Islândia

Ponta da nuvem de cinzas atinge espaço aéreo luso

Ponta da nuvem de cinzas atinge espaço aéreo luso

Uma “pontinha” da nuvem de poeiras expelidas pelo vulcão Eyjafjallajokull, na Islândia, deverá entrar no espaço aéreo português nas próximas horas.

As últimas previsões avançadas às 21 horas, pelo Instituto de Meteorologia (IM),  apontavam para que uma pequena porção da nuvem de cinzas entrasse, a partir das zero horas de hoje, no espaço aéreo português, sem atingir, porém, quer o arquipélago dos Açores, quer o território peninsular.

O meteorologista João Jacinto explicou ao JN que, com base nos cálculos do  Centro Consultivo de Cinzas Vulcânicas de Londres (Reino Unido), é impossível prever precisamente a trajectória da nuvem.

O que se sabe é que, já ontem, a nuvem penetrou na região de influência de voo até ao paralelo 45, o que deu origem a um comunicado sobre fenómenos significativos para a aeronáutica.

Controlo aéreo dos Açores de vigilância

Durante o sábado, as cinzas causadas pelo vulcão em erupção na Islândia entraram numa pequena área do espaço afecto ao controlo aéreo assegurado a partir da ilha de Santa Maria, nos Açores.

Uma fonte do Instituto de Meteorologia no aeroporto de Ponta Delgada garantiu, porém, à Agência Lusa não se prever que nas próximas horas a situação tenha reflexos no tráfego aéreo no arquipélago.

A nuvem de cinzas detectada no espaço aéreo controlado a partir de Santa Maria está localizada a cerca de 780 quilómetros a norte dos Açores, adiantou a meteorologia Patrícia Navarro.

Segundo acrescentou, as cinzas ocupam uma área de cerca de 110 quilómetros, calculados a partir do limite norte da zona afecta ao controlo garantido a partir de Santa Maria.

Mais de 17 mil voos cancelados

Mais de 17 mil voos cancelados e um número crescente de aeroportos encerrados é o balanço do terceiro dia de caos no espaço aéreo da Europa devido às nuvens de cinzas emanadas do vulcão islandês.
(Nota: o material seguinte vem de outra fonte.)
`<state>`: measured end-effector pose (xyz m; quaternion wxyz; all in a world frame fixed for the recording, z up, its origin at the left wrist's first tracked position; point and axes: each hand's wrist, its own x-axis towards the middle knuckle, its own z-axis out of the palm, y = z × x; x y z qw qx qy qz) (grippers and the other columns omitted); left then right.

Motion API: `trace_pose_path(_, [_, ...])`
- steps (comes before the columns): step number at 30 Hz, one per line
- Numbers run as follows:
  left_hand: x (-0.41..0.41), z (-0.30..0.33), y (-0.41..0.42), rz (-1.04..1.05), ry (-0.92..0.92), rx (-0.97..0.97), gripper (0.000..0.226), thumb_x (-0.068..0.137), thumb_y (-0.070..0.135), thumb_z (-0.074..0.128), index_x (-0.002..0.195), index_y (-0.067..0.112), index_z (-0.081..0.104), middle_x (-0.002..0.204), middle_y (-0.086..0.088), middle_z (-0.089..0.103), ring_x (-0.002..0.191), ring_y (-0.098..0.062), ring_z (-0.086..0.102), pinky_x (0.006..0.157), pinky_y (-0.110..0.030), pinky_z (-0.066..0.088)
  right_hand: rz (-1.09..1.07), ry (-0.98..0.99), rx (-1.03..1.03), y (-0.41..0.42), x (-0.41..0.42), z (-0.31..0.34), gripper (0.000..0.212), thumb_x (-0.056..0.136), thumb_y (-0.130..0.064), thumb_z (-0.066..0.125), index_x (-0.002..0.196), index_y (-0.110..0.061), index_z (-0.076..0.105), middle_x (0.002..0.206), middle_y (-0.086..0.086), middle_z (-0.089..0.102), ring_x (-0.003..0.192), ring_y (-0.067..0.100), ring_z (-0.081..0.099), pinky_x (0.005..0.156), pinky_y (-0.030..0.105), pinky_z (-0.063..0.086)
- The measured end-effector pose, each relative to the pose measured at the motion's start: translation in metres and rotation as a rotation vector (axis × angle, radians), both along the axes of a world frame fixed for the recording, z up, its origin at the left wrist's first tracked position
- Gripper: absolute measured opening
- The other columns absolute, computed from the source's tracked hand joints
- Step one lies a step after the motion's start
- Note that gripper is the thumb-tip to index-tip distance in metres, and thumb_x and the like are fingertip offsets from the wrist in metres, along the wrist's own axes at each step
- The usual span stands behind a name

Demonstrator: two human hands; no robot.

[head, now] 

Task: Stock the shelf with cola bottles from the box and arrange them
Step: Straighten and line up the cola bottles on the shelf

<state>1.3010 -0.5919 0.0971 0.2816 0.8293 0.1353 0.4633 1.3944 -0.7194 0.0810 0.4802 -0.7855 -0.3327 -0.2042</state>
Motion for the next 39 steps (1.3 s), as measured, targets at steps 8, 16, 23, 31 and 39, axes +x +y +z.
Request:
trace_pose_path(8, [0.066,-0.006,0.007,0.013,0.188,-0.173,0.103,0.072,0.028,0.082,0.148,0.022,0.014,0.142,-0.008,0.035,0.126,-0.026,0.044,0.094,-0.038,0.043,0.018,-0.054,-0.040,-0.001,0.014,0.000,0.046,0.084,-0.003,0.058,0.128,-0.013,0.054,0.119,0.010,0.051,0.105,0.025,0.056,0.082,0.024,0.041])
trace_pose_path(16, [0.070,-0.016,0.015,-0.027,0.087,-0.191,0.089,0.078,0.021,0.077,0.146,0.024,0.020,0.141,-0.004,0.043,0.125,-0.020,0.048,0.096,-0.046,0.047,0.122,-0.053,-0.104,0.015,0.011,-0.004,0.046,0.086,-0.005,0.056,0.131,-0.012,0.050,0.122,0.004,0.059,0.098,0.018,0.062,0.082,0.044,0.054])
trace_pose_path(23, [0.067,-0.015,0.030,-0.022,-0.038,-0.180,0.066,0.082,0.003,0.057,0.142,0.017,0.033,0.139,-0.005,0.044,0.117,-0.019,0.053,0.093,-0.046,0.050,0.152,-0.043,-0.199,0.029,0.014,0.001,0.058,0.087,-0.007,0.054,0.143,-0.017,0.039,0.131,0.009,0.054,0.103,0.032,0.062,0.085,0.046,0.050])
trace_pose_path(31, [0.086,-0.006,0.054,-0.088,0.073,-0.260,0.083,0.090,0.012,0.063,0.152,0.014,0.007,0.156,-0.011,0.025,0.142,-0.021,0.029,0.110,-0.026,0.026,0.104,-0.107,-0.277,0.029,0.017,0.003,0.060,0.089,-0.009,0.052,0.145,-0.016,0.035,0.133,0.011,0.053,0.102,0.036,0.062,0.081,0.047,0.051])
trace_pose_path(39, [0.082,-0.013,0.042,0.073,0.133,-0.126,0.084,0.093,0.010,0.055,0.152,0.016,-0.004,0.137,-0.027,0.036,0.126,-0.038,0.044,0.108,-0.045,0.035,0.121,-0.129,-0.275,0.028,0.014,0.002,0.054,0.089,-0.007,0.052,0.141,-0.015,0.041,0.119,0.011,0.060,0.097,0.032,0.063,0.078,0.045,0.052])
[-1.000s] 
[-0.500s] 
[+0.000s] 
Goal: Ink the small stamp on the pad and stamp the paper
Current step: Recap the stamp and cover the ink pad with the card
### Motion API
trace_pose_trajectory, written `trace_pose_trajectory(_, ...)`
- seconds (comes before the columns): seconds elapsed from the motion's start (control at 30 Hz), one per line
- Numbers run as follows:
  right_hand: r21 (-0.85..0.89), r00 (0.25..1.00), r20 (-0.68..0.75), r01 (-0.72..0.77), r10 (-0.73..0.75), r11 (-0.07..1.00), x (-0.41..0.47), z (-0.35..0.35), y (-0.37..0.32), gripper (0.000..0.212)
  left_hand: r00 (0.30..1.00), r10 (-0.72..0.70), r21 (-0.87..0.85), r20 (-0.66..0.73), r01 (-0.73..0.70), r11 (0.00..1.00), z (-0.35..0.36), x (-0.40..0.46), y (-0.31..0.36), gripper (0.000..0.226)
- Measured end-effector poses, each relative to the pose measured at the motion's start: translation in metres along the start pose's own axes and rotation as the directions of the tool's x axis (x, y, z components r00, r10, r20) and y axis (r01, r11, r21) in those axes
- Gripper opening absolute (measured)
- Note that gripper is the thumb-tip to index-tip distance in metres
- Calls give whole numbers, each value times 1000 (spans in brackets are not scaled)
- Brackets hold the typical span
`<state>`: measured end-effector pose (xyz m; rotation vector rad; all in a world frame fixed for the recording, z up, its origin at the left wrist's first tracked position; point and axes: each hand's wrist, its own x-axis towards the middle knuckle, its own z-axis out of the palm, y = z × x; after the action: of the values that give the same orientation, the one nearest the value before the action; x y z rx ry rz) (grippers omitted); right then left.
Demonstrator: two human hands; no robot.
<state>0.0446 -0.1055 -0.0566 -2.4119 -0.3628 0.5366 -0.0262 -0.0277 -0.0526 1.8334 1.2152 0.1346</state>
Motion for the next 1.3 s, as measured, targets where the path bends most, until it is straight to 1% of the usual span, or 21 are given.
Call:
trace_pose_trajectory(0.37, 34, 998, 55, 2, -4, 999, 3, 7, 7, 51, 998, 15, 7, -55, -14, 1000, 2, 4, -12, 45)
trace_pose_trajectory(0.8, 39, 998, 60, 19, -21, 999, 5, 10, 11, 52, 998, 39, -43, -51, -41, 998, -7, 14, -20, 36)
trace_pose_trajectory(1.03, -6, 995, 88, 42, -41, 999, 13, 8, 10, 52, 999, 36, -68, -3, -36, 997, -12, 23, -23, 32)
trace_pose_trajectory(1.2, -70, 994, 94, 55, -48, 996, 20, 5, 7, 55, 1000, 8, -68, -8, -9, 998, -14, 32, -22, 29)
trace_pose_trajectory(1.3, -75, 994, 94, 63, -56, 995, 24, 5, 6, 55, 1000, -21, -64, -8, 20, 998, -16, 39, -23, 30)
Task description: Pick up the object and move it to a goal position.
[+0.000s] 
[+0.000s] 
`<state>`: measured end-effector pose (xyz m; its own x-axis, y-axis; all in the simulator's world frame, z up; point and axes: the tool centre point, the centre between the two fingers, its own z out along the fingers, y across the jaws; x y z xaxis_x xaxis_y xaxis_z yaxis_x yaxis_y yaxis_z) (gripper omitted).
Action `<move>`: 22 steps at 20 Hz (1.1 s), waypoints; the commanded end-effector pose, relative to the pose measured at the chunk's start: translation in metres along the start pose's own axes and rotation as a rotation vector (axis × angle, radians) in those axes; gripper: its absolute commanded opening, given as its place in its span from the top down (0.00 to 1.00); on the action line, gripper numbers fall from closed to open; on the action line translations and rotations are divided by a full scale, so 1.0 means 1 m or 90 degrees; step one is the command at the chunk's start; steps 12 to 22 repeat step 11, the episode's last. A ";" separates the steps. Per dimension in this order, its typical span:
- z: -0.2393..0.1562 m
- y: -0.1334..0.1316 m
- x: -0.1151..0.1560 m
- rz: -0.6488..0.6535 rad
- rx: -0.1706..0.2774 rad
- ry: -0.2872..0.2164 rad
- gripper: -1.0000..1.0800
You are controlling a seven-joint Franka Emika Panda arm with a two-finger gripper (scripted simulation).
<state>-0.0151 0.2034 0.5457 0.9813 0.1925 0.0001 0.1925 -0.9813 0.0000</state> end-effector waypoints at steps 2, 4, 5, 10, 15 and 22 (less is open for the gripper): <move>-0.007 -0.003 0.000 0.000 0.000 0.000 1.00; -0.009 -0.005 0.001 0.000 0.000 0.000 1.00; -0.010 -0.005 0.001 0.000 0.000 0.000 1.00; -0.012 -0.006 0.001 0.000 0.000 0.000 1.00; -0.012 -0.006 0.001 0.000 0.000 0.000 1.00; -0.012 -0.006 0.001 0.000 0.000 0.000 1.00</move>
Sem previsão de melhorias, as cinzas continuam a invasão do continente, agora a Sul e a Leste. A deslocação da nuvem de cinza do vulcão da Islândia permitiu à AENA, entidade que regula os aeroportos espanhóis , reabrir sete aeroportos (Astúrias, Santander, Bilbau, San Sebastian, Vitoria, Pamplona e Logronho) que tinha preventivamente decidido encerrar.

Segundo a Eurocontrol (Organização Europeia pela Segurança da Navegação Aérea, que controla o tráfego aéreo em 38 países), pelo menos 23 países fecharam o seu espaço aéreo, total ou parcialmente. No Reino Unido, os aeroportos estarão fechados pelo menos até à manhã de hoje e no Norte de França e da Itália permanecerão sem tráfego até amanhã.

Milhões de passageiros estão a ser afectados pelas restrições aéreas e as companhias áreas registam volumosas perdas com o encerramento sem precedentes da aviação comercial. "Nunca antes a Europa foi, simultânea e quase completamente, afectada desta forma", enfatizou Kenneth Thomas, da Eurocontrol.

Entre quinta-feira e ontem, foram cancelados 849 voos em Portugal, de acordo com informações da ANA - Aeroportos de Portugal. Só durante o dia de ontem, o número de ligações que não se efectuaram foi 423 voos, sendo que a maioria tinha como proveniência ou destino cidades da Europa Central e do Norte.